Below are the entries; give again exactly the lines from the one mentioning "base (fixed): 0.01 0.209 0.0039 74" through the one mentioning "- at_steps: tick", inclusive.

RECORDS FOR THE EXERCISE Block Start

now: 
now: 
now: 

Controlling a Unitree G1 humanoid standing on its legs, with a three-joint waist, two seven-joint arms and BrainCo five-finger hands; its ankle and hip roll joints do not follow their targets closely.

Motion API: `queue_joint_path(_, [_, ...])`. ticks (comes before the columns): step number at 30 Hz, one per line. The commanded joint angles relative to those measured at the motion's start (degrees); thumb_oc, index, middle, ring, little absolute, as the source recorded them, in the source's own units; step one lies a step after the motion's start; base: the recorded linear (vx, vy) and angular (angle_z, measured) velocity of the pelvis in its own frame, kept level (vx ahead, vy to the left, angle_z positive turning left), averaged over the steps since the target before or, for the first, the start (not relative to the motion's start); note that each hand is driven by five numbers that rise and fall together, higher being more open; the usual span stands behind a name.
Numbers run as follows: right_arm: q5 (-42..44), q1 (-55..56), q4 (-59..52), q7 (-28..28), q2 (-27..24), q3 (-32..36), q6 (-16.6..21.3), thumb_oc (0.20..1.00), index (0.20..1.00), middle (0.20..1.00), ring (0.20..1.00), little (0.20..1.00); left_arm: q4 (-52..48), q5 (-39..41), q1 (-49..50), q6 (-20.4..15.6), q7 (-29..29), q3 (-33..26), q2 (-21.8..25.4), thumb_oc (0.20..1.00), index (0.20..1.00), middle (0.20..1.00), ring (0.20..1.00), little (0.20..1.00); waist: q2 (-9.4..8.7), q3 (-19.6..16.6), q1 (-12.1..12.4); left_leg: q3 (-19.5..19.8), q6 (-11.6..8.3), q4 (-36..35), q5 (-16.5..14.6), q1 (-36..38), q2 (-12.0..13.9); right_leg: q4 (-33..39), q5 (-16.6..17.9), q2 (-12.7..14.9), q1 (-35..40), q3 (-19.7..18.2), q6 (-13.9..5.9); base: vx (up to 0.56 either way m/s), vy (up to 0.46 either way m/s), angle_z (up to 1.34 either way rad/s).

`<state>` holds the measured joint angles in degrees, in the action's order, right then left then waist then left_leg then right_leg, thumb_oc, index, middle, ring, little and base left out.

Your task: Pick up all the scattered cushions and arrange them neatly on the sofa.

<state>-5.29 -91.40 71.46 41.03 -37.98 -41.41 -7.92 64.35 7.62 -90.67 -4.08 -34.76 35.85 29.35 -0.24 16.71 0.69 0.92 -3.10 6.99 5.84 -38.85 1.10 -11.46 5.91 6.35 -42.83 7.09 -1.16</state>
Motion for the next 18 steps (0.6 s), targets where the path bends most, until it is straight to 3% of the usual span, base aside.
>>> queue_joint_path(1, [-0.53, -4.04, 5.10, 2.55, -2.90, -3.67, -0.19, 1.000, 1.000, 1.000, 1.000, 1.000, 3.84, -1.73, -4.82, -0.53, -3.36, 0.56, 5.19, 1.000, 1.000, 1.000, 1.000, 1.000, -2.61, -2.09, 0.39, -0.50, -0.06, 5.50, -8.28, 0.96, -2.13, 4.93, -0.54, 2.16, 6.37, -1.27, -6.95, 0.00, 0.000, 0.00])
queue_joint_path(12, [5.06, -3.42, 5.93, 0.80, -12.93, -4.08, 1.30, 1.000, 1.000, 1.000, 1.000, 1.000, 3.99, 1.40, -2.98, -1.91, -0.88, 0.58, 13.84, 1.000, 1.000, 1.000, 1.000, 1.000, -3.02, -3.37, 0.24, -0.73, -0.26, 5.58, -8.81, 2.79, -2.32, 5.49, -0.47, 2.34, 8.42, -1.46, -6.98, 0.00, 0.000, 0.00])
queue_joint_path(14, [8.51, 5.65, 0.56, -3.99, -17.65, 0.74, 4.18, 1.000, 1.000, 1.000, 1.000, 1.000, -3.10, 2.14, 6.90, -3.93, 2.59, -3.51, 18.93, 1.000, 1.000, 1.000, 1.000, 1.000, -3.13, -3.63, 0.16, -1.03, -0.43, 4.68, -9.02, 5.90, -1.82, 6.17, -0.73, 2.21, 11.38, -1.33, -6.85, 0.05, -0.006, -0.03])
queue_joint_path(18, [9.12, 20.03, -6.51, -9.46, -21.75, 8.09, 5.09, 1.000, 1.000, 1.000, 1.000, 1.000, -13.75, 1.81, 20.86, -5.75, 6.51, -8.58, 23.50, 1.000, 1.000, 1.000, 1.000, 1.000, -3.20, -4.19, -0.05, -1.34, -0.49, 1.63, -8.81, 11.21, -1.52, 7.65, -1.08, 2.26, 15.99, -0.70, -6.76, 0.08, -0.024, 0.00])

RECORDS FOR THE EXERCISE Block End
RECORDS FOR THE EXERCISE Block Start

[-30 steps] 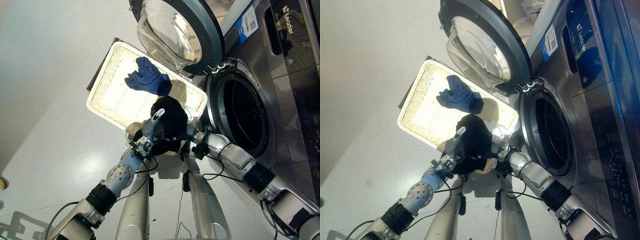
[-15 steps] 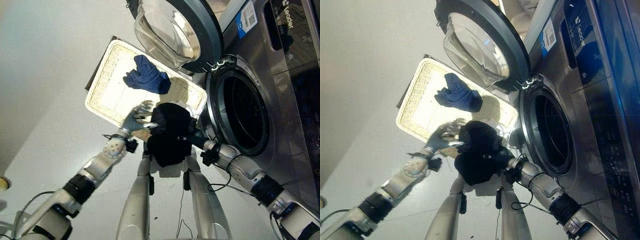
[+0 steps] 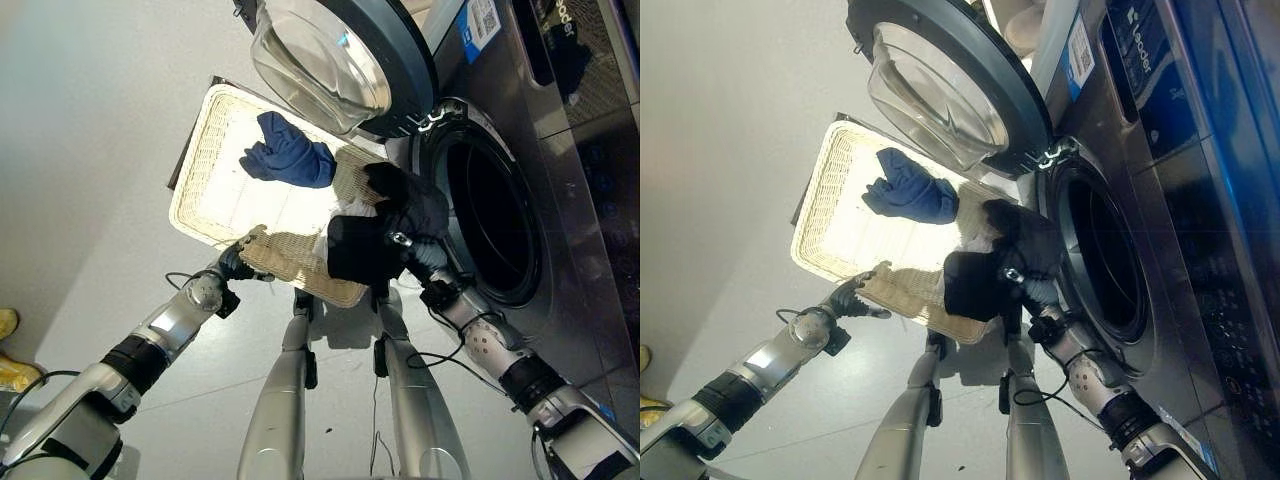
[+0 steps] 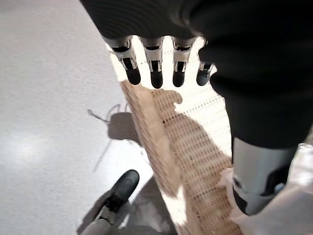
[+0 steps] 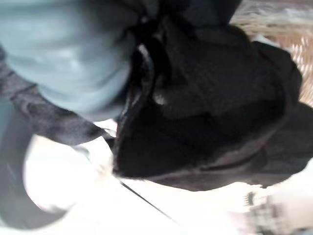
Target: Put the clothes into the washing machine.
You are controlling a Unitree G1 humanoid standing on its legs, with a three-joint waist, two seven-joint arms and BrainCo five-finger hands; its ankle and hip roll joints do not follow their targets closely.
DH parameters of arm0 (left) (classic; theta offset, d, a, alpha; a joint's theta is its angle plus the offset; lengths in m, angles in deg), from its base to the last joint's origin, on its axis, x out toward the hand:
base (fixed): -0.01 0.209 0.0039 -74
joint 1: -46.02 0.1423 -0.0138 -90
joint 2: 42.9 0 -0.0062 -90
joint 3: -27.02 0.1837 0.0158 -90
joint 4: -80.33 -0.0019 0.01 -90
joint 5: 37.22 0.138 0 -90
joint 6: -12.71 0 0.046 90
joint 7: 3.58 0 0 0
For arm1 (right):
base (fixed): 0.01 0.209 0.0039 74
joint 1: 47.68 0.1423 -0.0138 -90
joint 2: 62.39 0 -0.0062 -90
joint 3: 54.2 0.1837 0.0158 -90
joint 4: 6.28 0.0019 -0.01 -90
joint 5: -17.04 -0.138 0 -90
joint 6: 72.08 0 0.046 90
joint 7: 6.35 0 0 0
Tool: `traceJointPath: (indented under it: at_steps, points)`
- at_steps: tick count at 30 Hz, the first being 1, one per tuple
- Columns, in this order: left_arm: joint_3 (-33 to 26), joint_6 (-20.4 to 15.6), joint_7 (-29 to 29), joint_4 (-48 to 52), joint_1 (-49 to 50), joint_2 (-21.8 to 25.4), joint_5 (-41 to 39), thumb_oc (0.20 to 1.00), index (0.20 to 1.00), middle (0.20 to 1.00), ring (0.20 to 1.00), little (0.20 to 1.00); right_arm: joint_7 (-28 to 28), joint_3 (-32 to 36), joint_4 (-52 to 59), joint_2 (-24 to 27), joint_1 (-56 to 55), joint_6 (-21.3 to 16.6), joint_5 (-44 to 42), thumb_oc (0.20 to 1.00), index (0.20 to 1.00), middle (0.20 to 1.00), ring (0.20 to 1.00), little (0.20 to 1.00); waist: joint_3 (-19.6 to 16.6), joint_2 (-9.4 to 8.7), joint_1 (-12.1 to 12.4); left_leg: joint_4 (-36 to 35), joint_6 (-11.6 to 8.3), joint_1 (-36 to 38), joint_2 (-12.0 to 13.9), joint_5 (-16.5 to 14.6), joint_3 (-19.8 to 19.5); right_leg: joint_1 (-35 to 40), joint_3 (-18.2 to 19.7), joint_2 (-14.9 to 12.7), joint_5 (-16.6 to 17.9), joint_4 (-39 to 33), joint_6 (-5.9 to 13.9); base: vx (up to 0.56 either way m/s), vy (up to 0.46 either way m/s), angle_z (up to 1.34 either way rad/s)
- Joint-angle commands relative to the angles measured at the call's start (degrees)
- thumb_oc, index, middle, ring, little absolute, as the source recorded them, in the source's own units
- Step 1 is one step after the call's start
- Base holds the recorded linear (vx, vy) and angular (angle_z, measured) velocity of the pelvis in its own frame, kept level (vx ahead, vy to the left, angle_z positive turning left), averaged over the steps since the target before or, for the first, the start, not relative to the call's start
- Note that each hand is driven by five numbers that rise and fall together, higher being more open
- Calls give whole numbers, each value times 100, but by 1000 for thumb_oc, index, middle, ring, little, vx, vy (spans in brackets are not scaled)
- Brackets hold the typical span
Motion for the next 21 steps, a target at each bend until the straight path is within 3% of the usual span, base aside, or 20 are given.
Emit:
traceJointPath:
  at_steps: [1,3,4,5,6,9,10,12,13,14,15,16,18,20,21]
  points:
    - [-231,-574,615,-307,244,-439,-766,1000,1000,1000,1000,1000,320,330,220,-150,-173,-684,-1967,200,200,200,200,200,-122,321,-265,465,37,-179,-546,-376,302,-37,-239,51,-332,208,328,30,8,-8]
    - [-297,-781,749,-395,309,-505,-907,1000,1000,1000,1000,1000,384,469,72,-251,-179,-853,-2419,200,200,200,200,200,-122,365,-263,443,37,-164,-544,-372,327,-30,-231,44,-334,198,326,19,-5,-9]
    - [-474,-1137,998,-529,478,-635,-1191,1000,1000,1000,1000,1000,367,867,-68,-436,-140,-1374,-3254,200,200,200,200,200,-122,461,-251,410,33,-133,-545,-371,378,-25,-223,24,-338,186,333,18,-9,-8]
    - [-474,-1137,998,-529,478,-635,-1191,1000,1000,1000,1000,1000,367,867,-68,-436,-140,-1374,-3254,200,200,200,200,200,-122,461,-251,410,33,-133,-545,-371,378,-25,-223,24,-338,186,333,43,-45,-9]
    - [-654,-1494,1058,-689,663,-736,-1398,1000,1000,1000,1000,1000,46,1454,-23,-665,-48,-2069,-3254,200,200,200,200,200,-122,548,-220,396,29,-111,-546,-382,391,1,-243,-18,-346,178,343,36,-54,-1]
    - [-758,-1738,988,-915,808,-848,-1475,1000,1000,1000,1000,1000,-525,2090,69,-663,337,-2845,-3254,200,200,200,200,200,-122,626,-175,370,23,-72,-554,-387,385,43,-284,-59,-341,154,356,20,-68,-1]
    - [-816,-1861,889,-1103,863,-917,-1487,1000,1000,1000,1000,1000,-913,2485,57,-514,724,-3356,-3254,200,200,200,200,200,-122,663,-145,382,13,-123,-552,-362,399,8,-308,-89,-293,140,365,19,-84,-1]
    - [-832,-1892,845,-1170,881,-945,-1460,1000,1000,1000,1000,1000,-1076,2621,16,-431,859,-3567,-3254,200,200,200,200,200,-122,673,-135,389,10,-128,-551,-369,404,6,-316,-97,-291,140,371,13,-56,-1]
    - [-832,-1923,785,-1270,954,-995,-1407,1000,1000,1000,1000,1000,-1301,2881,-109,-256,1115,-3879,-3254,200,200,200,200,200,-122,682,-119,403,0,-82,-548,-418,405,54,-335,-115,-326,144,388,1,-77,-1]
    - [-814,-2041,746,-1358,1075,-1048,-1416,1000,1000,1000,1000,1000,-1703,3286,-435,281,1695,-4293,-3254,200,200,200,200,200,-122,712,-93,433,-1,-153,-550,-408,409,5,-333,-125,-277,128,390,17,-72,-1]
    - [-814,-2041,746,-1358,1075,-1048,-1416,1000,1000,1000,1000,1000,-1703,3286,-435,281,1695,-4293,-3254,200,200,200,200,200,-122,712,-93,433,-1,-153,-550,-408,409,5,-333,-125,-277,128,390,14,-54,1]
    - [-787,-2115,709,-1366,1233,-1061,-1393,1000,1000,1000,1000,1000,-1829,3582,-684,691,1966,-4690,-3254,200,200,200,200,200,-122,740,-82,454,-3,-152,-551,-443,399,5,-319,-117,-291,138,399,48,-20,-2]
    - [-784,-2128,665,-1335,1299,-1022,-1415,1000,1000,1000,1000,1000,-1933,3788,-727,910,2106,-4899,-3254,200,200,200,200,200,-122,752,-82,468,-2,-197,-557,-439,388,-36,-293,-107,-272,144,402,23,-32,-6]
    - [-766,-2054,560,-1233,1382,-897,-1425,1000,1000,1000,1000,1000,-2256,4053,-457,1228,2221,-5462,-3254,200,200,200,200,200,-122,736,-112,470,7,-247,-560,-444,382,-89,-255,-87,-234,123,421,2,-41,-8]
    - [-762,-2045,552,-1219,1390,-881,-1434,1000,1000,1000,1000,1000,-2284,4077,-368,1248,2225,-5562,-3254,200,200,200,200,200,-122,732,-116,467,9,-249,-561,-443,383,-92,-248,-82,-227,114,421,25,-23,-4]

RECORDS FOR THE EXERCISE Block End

* **EXERCISE OUTPUT**
base (fixed): 0.01 0.209 0.0039 74
joint 1: 47.68 0.1423 -0.0138 -90
joint 2: 62.39 0 -0.0062 -90
joint 3: 54.2 0.1837 0.0158 -90
joint 4: 6.28 0.0019 -0.01 -90
joint 5: -17.04 -0.138 0 -90
joint 6: 72.08 0 0.046 90
joint 7: 6.35 0 0 0
Tool: `traceJointPath: (indented under it: at_steps, points)`
- at_steps: tick count at 30 Hz, the first being 1, one per tuple

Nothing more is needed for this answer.